Why are diesels so popular worldwide? Well, for starters, diesels get up to 30% better fuel economy than gas engines. And they last a lot longer. And modern diesel engines are refined, quiet and powerful – and there’s none of that black smoke we used to see.

Some people may think that diesels create more pollution. But, you need to rethink diesels. Environmental pollution standards for diesel cars and light trucks are scheduled to be as strict as they are for gasoline vehicles. A modern diesel engine is as clean as a gas engine.

You may also have heard a lot in the news about bio-diesel. The exciting thing about diesels is that they’re not limited to fossil fuels. They can run on fuel made from vegetable oil. There are refineries that make diesel fuel from cellulosic waste like woodchips from lumber mills. There’s even this cool new process where a special strain of algae is used to convert carbon dioxide, water and sunshine into bio-diesel. That’s still a ways off, but you can see that diesel can become a sustainable source of fuel.
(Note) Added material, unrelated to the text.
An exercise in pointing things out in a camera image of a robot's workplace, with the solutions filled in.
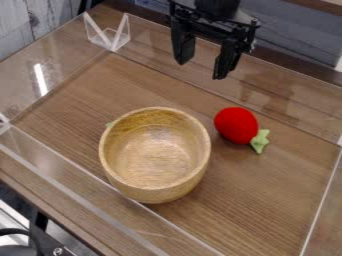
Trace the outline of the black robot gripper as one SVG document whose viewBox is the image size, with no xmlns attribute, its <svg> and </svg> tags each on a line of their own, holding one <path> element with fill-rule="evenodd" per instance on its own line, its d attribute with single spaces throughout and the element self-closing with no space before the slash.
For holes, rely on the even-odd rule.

And, there are not a lot of trade off’s with diesel in terms of performance. A modern passenger car diesel is very smooth, quiet and quick. Most folks wouldn’t notice any difference. For those who tow trailers and haul heavy loads, diesels will be an improvement.

Now diesel engines are heavy duty, so they cost more than gas engines. But they get better fuel economy – so the break-even point is largely dependent on the difference between California gas and diesel prices at the pump and how many miles you drive. And diesels have a higher resale value.

Now, let’s get back to diesel maintenance. You have to keep in mind that most of the new diesels are just coming in, or will be over the next couple of years, so we don’t have the maintenance schedules to make direct comparisons yet.

But going off what we already have in California, we can expect fluid drain intervals to be similar to gasoline engines. Diesels do require very clean fuel, air and oil, so their filters are much higher capacity than gasoline filters and cost more. The engine air filter needs to be changed more frequently as well.

Repair costs are similar. As with gasoline engines, proper maintenance is the key to long engine life and to avoiding repairs. So pretty much what we have come to expect with gas vehicles; coolant system service, transmission service, power brakes, power steering, differential, filters, fuel system, and so on. And the payoff for you, if you’re the kind that likes to keep your vehicles for a long time, is that a properly maintained diesel engine can last for hundreds of thousands of miles.